I recently celebrated the New Year and motivation is already the theme. It’s been a month since I’ve navigated this particular piece of the Web, but it feels a great deal longer.
I’ve been working on a book. Some know that. Many don’t. I have been for some time now, which is one of the reasons I’ve been so infrequent. It began as a collection of works cobbled together in chronological order. I had a couple handfuls of material saved in a folder on my desktop — both published and unpublished — and sifted through them until I’d pieced together something that made sense. I then opened them all, gave them a quick read, pasted them into one document, and left them there to marinate.
A week passed and I grew very excited. I couldn’t wait to slap on chapter numbers and send them off for editing, but it didn’t work out that way. Some of those stories hadn’t been read in years and had been penned by someone who thought he knew what he was doing, but obviously didn’t. Unraveling the tapestry of mixed tenses and inconsistent styles required far more labor than anticipated, but I discovered something between the threads that would change my perspective on the process — wonder. This younger Nick was a different man and his writing, while not as polished or experienced, was filled with wonder. He was seeing everything for the first time and with a passion, I had not felt in years. The realization upset me.
Was I falling out of love with the thing that had been the epicenter of my life for nearly a decade?
No. But I needed a reboot.
Fortunately, the Traditional Bowhunter’s Expo would be the kerosene to keep the lantern lit. I had looked forward to the Expo with great anticipation since my first trip. It was a fantastic experience that left me in a state of euphoria several weeks afterward. There were few places in the world offering what the Expo offered; seminars, apparel, literature, arrows, and racks filled with custom bows. If you were a stir-crazy archer in January, you were attending the Expo at the end of the month. Period. Many considered it an archery holiday and would drive across the country to scratch whatever itch they had developed since hunting season.
Yet, there I was, less than an hour away and not that excited about attending. My intention was to work and nothing more. I’d promised to volunteer at the Michigan Longbow Association’s youth range and take a shift or two at the Expo’s test range, as well. I knew I’d enjoy both — working with the next generation of longbow enthusiasts in particular — but didn’t feel the way I used to as I crept down 131 South towards Kalamazoo.
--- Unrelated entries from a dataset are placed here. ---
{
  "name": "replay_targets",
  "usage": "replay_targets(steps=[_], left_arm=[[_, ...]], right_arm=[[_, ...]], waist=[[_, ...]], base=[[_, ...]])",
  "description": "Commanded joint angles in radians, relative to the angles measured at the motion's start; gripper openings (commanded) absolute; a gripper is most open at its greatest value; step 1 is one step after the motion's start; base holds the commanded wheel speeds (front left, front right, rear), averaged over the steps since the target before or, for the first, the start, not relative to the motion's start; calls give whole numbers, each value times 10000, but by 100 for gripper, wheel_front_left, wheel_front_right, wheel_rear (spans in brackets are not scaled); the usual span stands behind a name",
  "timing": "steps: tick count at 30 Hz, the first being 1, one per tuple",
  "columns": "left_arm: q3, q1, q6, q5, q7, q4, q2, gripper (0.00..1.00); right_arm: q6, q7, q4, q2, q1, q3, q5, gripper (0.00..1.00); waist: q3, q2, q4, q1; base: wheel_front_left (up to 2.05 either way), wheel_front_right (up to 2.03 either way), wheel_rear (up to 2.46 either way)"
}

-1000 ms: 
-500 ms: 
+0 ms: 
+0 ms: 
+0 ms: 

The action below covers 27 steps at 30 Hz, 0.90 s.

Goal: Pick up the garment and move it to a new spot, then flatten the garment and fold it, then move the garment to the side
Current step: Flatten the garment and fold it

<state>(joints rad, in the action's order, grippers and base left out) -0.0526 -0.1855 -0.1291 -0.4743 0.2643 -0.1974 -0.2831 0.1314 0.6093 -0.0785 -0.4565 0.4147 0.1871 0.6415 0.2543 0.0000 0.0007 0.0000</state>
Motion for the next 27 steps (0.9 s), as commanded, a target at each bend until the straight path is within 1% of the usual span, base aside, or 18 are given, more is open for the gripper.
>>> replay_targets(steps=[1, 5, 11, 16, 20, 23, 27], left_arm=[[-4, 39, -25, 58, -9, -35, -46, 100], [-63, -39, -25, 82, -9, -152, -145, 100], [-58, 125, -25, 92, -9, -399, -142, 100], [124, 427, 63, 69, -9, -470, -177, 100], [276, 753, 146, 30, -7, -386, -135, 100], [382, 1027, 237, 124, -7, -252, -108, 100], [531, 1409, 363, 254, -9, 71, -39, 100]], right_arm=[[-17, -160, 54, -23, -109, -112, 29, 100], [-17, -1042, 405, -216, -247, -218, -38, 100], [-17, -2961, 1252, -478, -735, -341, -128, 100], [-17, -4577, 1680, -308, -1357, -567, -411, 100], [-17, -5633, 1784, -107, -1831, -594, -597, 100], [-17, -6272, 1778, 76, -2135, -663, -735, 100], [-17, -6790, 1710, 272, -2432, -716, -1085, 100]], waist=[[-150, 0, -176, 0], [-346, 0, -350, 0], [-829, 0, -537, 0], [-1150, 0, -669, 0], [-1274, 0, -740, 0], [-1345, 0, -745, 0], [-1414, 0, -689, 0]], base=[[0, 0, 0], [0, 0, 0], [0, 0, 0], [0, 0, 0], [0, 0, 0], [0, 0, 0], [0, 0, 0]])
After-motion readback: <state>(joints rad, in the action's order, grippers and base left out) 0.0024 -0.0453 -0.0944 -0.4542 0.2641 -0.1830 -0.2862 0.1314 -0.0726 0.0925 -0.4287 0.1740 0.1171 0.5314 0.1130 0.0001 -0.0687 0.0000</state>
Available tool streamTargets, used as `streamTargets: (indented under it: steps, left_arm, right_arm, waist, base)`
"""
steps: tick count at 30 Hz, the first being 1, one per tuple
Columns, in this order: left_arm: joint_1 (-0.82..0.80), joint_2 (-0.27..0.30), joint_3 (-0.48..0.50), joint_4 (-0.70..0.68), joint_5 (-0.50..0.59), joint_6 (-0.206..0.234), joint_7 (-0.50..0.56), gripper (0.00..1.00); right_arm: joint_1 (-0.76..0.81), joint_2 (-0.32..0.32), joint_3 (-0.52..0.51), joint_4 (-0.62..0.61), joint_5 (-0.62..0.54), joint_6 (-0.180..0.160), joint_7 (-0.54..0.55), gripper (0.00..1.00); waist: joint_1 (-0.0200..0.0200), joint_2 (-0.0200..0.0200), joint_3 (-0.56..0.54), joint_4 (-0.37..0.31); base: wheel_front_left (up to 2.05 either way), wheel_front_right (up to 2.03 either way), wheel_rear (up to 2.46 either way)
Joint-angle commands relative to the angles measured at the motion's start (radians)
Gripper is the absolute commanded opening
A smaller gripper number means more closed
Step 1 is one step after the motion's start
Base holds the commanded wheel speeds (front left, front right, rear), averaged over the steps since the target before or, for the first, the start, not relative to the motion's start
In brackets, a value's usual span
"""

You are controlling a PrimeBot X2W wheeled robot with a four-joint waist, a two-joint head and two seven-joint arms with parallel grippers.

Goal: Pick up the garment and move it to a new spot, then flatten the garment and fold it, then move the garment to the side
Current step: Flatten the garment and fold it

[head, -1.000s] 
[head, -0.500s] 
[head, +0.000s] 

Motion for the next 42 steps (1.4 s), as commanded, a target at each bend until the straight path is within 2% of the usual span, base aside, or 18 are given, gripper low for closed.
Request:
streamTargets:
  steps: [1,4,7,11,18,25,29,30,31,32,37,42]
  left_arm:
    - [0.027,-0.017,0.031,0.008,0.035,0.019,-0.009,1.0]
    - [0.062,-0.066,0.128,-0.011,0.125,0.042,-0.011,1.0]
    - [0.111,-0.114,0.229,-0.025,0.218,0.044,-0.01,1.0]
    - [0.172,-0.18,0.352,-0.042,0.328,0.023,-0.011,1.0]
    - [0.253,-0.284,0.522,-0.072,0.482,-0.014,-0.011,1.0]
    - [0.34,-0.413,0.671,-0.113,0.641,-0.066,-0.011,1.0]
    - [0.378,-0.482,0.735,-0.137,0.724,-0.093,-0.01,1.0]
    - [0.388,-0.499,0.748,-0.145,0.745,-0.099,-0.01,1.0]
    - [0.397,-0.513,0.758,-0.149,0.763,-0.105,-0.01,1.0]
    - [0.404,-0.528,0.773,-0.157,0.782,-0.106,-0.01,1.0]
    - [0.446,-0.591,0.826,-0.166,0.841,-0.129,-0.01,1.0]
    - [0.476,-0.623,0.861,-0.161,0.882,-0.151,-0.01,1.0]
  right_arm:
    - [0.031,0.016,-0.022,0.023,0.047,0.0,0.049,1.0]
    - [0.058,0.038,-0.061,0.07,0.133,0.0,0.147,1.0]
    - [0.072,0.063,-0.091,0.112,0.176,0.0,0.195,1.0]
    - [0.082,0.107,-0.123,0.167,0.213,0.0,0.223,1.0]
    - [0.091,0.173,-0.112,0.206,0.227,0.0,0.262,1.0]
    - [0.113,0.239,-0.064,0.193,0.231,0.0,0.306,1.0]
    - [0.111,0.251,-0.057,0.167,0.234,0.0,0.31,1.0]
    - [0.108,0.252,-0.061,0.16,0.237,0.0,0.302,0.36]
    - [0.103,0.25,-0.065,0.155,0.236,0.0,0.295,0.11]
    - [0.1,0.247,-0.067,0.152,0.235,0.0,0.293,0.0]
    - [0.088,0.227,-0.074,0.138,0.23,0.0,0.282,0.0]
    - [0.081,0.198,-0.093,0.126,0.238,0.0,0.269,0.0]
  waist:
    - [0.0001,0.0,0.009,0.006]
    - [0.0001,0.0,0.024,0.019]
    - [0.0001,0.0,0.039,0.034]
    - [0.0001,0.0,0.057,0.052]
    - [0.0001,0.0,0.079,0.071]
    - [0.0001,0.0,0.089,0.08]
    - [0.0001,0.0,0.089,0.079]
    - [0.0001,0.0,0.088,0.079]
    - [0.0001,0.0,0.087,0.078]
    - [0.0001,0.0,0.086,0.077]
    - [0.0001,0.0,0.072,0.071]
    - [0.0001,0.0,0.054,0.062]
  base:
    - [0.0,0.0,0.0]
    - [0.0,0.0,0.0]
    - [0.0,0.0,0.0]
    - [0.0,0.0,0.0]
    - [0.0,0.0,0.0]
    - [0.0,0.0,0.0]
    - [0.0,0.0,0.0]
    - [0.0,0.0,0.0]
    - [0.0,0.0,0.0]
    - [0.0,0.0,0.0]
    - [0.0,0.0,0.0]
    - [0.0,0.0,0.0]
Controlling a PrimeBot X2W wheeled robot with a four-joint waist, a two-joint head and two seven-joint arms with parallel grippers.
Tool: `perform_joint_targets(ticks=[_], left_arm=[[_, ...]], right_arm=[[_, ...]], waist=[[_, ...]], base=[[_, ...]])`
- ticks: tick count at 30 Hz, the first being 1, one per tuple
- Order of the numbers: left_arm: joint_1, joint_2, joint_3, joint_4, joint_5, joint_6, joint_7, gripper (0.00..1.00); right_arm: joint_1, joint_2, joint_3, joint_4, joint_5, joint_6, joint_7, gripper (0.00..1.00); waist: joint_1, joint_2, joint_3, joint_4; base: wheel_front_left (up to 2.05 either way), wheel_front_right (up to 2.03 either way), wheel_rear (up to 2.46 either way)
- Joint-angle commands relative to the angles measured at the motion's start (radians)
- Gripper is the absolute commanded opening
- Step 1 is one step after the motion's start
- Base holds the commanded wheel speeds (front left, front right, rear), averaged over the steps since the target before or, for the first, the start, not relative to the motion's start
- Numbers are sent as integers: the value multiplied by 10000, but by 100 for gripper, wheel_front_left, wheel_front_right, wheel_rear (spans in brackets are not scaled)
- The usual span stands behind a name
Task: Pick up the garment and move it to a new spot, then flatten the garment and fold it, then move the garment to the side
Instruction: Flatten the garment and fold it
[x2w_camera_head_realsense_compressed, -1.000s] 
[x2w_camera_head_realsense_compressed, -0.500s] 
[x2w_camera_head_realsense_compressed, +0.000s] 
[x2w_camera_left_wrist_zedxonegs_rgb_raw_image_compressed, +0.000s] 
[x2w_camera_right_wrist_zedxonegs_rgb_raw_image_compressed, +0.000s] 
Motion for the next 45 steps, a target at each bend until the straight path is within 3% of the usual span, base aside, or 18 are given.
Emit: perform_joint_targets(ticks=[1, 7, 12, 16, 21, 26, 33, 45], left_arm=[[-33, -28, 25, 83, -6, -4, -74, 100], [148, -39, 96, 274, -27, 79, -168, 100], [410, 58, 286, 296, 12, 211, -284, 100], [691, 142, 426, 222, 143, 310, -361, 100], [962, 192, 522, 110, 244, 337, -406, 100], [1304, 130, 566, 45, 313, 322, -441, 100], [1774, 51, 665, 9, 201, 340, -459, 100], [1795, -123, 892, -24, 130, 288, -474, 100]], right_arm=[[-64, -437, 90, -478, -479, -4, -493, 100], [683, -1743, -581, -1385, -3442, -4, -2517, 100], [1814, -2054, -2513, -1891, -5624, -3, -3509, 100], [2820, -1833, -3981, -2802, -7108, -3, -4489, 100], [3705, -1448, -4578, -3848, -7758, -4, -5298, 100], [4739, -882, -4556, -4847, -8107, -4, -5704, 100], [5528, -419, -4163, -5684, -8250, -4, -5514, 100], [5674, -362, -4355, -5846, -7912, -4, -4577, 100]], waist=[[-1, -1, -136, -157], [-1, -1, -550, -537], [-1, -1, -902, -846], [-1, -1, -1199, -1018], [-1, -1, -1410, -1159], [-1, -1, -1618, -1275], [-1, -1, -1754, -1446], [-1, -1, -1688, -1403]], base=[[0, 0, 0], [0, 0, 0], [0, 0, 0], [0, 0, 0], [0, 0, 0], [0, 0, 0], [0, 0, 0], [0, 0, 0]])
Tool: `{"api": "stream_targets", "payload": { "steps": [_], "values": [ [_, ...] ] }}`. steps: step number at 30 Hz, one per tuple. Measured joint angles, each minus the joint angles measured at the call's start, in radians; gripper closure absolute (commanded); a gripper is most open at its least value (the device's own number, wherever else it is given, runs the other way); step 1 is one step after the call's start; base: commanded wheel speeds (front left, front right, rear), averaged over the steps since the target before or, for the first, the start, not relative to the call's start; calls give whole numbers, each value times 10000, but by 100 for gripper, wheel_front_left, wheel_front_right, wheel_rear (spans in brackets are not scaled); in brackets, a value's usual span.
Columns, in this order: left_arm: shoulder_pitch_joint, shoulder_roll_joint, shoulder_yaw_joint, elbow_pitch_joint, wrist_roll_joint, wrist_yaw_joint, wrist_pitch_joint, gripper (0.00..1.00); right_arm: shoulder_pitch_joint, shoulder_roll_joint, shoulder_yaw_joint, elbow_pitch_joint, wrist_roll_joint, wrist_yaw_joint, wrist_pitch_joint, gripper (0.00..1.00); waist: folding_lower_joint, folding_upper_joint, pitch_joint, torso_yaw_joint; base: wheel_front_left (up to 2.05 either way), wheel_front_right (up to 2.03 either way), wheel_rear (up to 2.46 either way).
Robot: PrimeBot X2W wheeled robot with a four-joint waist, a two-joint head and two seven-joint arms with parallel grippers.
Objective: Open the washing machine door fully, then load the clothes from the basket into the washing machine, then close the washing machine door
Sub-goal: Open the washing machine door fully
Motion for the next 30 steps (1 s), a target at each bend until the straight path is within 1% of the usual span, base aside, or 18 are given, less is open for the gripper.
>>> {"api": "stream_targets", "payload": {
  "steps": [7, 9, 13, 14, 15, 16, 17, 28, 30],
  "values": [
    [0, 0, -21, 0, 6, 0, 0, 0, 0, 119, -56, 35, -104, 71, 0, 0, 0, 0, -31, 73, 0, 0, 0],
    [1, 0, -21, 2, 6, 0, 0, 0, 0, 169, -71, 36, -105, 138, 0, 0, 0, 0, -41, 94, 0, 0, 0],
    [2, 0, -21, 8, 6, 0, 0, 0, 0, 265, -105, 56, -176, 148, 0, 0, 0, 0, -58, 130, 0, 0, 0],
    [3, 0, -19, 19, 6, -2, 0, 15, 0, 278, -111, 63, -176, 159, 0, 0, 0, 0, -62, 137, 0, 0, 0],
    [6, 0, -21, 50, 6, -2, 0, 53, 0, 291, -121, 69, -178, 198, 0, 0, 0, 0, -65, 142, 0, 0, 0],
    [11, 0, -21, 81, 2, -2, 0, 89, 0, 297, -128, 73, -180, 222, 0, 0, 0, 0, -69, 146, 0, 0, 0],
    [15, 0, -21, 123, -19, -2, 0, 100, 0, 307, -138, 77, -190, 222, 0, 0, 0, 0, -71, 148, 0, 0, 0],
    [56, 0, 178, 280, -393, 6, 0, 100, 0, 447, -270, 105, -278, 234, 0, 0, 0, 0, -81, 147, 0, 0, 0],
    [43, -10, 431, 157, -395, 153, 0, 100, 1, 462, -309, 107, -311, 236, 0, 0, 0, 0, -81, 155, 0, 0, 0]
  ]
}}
A younger Nick would’ve risked a speeding ticket to gain another hour’s worth of thumbing through archery tackle with fellow toxophilites for creative ways to spend his paycheck. Present day Nick was planning to get out of there with a full wallet and didn’t plan on stringing a single bow. Times had changed. I was in a deep funk. A deep funk, indeed.
But something peculiar happened, as I pushed through the Expo Center’s glass doors and caught the familiar scents of wood, wax, leather, and glue. Nostalgia washed over me and my heart beat a touch faster as I navigated rows of vendors setting up their booths for the hustle and bustle of a busy Saturday. The rising heart rate continued, as I arrived at the MLA booth and into the warm embrace of my longbow family. The sound of the popping balloons and happy screeching of the young culprits responsible filled me with a pride too difficult to explain in words.
As the day progressed, I couldn’t help but feel ashamed of my reservations pre-arrival. “How could I have not been excited to be here?” I thought. “Who wouldn’t want to be a part of something like this?”
I carried these thoughts with me throughout the day, which ended with my shift at the practice range. The job responsibilities were simple but of the utmost importance: usher people in and out of the range and make sure they were following the rules at all times. I’ll admit that standing on a line and watching other people shoot bows isn’t what most would consider an “enjoyable” experience but it was something I looked forward to year-after-year. I’ve never been able to figure out why but would guess it had something to do with the sounds of the activity. The gentle “swish” of a released string combined with the soft “thump” of an arrow connecting with foam was very pleasing to the ear and therapeutic when repeated. I was in an enlightened state by the time the 15-minute warning echoed over the loudspeaker. I was back on the highway and somewhere between Gun Lake and Grand Rapids by the time I snapped out of it. I was still calm, but there was a fire in my belly I hadn’t felt in weeks.
I knew then that the funk was over and I couldn’t wait to get home and shoot my longbow.
Have you ever lost interest or burned out on this wonderful sport? If so, what brought you back?